Each line in the listing below that contains "camera" should be returned.

→ Exercise materials

>>>

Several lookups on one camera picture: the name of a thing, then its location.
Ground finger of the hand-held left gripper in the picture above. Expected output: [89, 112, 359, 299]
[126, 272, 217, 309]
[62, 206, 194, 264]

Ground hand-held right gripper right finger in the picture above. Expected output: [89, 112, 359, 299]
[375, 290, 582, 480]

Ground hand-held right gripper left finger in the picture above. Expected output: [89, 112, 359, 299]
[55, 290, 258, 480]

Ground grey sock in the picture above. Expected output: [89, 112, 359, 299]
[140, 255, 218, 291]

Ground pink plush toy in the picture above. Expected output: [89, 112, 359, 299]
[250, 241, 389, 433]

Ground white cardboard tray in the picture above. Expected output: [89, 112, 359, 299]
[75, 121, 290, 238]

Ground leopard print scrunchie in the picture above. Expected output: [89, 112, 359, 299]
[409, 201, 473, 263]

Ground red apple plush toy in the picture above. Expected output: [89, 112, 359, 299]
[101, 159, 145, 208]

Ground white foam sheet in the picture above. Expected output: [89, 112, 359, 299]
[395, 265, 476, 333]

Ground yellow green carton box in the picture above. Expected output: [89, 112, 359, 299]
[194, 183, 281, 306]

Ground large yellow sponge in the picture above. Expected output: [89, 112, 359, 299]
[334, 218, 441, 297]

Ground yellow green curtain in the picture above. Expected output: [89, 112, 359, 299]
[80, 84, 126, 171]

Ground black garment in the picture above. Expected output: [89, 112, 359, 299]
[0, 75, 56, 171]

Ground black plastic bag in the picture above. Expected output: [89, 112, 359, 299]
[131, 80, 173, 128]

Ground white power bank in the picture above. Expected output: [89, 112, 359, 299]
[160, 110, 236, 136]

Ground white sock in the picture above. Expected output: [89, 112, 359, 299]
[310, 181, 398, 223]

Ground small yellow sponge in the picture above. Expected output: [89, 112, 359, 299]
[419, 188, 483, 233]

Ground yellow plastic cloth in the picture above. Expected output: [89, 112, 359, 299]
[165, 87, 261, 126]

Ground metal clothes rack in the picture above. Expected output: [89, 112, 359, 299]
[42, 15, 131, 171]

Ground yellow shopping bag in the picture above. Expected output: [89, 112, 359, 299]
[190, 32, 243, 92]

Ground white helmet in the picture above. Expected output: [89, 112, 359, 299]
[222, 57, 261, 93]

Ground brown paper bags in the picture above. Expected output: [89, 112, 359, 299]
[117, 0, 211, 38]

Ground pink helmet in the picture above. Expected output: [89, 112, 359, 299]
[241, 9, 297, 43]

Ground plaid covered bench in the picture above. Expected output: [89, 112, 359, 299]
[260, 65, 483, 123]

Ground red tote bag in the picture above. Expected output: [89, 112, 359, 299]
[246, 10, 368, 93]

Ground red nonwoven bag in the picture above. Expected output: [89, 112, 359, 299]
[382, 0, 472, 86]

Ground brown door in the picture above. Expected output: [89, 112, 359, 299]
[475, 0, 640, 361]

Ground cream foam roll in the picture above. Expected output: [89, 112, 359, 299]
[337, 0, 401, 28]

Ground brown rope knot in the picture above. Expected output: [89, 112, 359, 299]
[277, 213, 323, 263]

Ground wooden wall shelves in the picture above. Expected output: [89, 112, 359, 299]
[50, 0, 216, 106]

<<<
>>>

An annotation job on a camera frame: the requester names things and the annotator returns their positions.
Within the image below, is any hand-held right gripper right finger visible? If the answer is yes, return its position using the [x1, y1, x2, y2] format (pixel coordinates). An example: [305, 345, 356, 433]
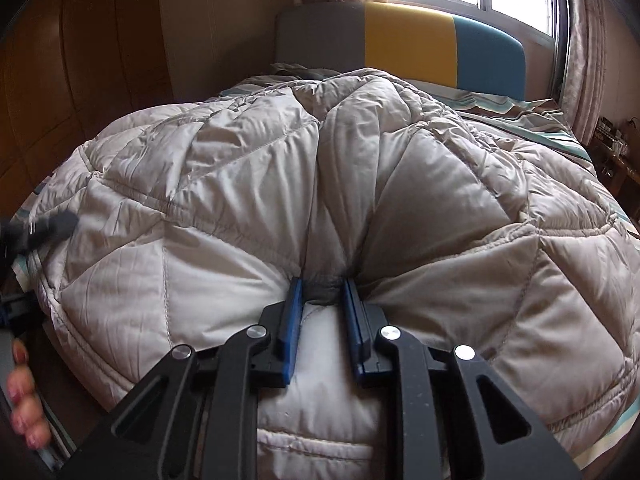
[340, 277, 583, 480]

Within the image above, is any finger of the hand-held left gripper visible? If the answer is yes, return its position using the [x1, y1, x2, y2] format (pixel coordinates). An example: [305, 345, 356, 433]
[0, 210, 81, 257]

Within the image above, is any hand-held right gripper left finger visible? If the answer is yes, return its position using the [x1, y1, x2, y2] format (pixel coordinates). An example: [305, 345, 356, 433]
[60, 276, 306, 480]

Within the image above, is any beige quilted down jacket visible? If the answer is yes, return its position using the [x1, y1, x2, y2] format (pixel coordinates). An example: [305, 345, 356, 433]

<<<
>>>

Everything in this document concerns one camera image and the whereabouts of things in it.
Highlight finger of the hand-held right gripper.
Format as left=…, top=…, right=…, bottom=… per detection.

<<<

→ Exercise result
Several lookups on one camera picture: the name of a thing, then its location.
An annotation job on a camera frame: the requester names things and the annotator returns their positions.
Everything in this document concerns one camera image and the whereabouts of things in it.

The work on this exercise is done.